When you are a data-engineer, one of the most important topics is the health of your data. You must provide clean and reliable data to your consumers.
When the data is missing, decision makers are blind. Even worse: when the data is not consistent, wrong decisions will be made!
There are many things that can lead to “dirty” data:
- The data-source is not ready yet
- Something has changed in production
- An external API has been modified
- A technical error occurred
Most of the time, you know that something happened, because errors are visible in logs:
But sometimes the error is silent and you are not aware of it, unless you actually check the data.
That’s why we decided to implement a metrology tool, that would run automatically and allow us to detect issues in a glimpse, every day.
How does it work?
We defined a list of metrics that we wanted to monitor. Some of them are functional: the number of signups, the activity on the platform. And some of them are technical, such as the number of rows per tables.
We started to record these metrics every day. The next step was to detect weird values, such as suspicious drops or peaks. Our first idea was to compare the values with the global average.
The last step was to define the “acceptable” range. The statistical outliers are considered as suspicious and need to be checked.
This setup worked well at the beginning, but we quickly faced an issue. Due to the variation of activity during the week, there’s a huge gap between the average and the daily value.
It’s almost impossible to tell the difference between normal variation and technical issue. We needed a smarter way than comparing with the global average. We decided to compute the average on the same day of week, to take into account the cyclic activity.
It allows to detect weird values easily.
We also implemented an hour-based system for the trackers data, which needs to be monitored more precisely.
We wanted to keep it simple and efficient. We started with a generic table to store all metric history. The average and delta are pre-computed.
The calculation of average and delta is always the same, whatever the metrics. For this reason, we decided to write a query with a dynamic parameter. It allows to compute all the metrics within a single python loop.
We used Tableau to build a dashboard on top of this. We review the dashboard every morning. The first tab has been designed to check the status of all metrics.
The other tabs display the details for each metric.
Monitor the volumetry
Last but not least, we needed to follow the database volumetry on a weekly basis. We wanted two things:
- Two levels of details: schema and table
- Two metrics: the global size + the size evolution compared to previous week
The dashboard is split into two parts:
- The top panel indicates the evolution, allowing detection of big variations.
- The bottom panel indicates the whole size.
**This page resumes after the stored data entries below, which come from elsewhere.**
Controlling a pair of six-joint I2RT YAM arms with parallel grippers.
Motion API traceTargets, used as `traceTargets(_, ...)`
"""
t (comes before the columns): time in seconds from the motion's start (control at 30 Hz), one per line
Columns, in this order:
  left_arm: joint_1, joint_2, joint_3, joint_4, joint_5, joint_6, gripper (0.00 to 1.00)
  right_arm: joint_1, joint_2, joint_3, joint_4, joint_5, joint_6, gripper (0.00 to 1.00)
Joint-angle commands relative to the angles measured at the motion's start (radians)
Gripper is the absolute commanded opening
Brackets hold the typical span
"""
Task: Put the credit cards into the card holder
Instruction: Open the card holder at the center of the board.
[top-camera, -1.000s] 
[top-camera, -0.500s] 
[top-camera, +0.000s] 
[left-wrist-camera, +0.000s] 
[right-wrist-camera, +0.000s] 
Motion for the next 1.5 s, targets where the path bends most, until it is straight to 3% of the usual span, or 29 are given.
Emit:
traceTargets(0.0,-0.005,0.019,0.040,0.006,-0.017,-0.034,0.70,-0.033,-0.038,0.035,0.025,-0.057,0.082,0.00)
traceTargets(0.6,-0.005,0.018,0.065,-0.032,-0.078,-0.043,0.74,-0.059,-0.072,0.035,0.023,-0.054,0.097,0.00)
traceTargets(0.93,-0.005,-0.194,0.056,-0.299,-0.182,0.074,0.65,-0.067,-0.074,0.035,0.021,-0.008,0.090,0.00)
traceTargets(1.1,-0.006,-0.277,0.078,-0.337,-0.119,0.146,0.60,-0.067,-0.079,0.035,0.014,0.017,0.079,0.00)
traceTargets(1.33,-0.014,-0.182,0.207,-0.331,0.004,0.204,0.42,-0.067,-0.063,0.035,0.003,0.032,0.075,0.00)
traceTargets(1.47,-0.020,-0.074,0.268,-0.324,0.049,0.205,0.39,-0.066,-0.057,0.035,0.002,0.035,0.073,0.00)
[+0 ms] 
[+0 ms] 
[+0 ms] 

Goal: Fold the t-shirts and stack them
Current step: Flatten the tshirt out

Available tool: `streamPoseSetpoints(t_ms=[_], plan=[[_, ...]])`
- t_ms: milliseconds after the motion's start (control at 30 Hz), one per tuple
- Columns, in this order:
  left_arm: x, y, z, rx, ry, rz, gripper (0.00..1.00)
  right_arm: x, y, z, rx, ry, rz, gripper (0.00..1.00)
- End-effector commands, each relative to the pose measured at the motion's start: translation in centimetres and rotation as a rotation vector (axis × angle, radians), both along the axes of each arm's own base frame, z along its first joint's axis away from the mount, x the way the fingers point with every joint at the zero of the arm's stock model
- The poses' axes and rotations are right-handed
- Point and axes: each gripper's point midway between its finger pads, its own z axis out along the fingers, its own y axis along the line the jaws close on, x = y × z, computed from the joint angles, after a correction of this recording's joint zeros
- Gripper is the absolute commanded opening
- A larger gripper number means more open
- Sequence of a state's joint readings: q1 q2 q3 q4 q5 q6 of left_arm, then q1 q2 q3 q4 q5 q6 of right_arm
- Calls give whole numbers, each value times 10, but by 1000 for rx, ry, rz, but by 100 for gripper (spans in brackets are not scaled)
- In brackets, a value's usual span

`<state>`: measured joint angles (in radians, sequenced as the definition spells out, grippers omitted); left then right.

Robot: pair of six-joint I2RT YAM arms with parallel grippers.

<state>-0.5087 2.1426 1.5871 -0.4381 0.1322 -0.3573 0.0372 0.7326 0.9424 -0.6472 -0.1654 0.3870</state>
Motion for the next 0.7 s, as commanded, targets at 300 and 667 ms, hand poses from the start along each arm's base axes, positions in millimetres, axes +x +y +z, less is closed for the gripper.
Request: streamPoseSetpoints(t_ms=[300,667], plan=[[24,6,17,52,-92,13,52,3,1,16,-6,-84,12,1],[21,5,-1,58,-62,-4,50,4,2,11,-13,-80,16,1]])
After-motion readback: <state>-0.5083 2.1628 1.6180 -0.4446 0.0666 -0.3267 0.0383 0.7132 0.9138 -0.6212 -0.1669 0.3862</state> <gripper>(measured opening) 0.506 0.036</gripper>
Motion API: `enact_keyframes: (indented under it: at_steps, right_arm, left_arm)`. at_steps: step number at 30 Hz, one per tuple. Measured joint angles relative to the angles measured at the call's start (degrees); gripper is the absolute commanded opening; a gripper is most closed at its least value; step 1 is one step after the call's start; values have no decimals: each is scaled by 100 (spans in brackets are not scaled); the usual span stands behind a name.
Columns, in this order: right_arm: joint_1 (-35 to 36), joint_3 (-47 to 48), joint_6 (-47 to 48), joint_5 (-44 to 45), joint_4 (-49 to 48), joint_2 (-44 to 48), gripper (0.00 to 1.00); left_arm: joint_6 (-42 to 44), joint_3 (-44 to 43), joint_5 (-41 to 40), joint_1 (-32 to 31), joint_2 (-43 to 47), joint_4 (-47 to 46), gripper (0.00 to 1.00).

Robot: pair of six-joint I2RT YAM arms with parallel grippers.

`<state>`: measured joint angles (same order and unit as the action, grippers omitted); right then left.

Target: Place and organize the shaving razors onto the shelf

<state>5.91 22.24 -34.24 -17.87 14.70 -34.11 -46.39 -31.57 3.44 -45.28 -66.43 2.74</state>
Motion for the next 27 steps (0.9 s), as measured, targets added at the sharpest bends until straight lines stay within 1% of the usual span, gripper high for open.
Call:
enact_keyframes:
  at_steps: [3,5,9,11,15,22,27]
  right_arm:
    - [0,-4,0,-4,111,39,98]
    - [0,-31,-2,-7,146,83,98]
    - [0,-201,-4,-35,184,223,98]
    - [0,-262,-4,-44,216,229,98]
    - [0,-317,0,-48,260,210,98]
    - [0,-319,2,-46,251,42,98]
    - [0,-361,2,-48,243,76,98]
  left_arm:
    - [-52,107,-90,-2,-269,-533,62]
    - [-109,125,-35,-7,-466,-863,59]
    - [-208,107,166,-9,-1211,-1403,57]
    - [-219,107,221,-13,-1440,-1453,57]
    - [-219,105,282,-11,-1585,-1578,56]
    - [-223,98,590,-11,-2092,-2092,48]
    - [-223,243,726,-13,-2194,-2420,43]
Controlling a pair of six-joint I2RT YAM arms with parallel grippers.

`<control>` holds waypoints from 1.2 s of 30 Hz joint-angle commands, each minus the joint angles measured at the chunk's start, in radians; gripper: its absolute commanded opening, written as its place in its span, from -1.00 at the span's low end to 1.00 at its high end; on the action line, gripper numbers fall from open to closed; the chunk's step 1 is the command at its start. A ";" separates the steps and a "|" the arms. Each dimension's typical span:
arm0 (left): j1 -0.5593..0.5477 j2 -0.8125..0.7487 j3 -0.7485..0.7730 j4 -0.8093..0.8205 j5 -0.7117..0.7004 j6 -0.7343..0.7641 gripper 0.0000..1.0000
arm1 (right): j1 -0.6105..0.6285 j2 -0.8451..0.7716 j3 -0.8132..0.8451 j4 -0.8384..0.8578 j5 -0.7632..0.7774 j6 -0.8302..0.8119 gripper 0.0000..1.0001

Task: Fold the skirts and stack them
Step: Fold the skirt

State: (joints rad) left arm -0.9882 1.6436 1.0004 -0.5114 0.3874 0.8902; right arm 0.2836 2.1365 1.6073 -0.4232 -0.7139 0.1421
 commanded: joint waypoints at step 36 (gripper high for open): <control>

The metrology tool helped us to improve data quality at BlaBlaCar. It’s been designed according to our needs:
- All the metrics are refreshed automatically
- The process to add new metrics is very simple, thanks to the generic structure
- Issues are highlighted by computing delta between daily values and average on the same day
After implementing this tool, we noticed a global improvement on the data reliability. We anticipate more, we communicate issues to analysts, and we can fix them quicker.
The next step would be to fire alerts when there’s an issue, so that we can be even more reactive.